The MTHARU design studio started with the notion of leveraging upon the existing creative programming in Sumer Singh’s ancestral DNA of 500 years of creatives. This exhibition displays the origin of the studio with some of its first designs, and use those as a template to tell the future of the studio’s evolution. This exhibition seeks to reinvent the studio’s past, Sumer Singh’s ancestral memories and its traditions in order to propose alternatives for the future.
In retrospective, the studio displays the designs that started its creative journey. These were based on materials and fabrication techniques that were familiar, namely metals and glass.
In order to weave between the retrospective and speculative future, the studio researched new material compositions to develop intermediary designs and unique surface effects. This set a new precedent of design possibilities that were further explored using digital design processes.
In prospective, the studio has evolved from using a conventional analog+digital design process to a post-digital based practice. The studio displays its prowess in post-digital design where machines and digital generative techniques are leveraged to enhance existing tools by making software do something it isn’t supposed to.

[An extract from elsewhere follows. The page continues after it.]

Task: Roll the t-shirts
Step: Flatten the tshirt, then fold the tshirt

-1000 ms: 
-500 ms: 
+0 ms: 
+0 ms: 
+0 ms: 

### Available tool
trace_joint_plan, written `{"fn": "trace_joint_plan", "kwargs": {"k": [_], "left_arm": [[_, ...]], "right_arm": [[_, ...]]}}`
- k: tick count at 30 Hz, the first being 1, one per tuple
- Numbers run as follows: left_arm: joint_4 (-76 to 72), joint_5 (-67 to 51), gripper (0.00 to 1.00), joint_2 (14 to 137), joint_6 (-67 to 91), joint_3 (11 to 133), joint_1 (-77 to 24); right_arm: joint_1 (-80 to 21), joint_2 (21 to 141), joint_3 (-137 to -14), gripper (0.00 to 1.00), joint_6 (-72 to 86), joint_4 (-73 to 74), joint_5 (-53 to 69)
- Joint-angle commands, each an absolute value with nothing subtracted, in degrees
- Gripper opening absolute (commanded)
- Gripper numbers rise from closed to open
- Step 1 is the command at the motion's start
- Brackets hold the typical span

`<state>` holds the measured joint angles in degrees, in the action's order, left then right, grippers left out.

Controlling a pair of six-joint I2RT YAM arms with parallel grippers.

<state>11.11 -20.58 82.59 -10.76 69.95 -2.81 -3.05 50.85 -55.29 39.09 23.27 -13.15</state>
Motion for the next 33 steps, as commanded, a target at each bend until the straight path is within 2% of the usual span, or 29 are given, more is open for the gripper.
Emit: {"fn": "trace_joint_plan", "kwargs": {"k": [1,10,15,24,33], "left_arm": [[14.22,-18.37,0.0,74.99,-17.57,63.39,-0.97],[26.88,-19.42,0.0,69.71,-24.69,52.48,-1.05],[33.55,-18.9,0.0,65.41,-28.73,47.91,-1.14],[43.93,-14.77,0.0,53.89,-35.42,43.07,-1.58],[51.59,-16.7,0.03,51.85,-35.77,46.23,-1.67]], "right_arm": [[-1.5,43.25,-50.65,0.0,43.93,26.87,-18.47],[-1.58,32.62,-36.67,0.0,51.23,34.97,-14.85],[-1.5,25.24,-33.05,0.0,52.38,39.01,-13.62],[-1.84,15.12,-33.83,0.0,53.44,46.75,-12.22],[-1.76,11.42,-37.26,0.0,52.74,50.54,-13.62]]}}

These new tools are then brought back to the human to create a new body of work that proposes new alternatives and forms
This exhibition uses design as a way of reinventing the studio’s current reality through a constant speculation on what might have been: the realm of the possible equally resides in the future and in the past. Design is treated as a highly speculative practice that can, through its own disciplinary means, contribute to reinvent reality and offer alternative imaginaries.
This project is part of the King East Design District (KEDD). Several receptions, talks, and events will be happening for KEDD Night on Monday, January 20, 6-9pm.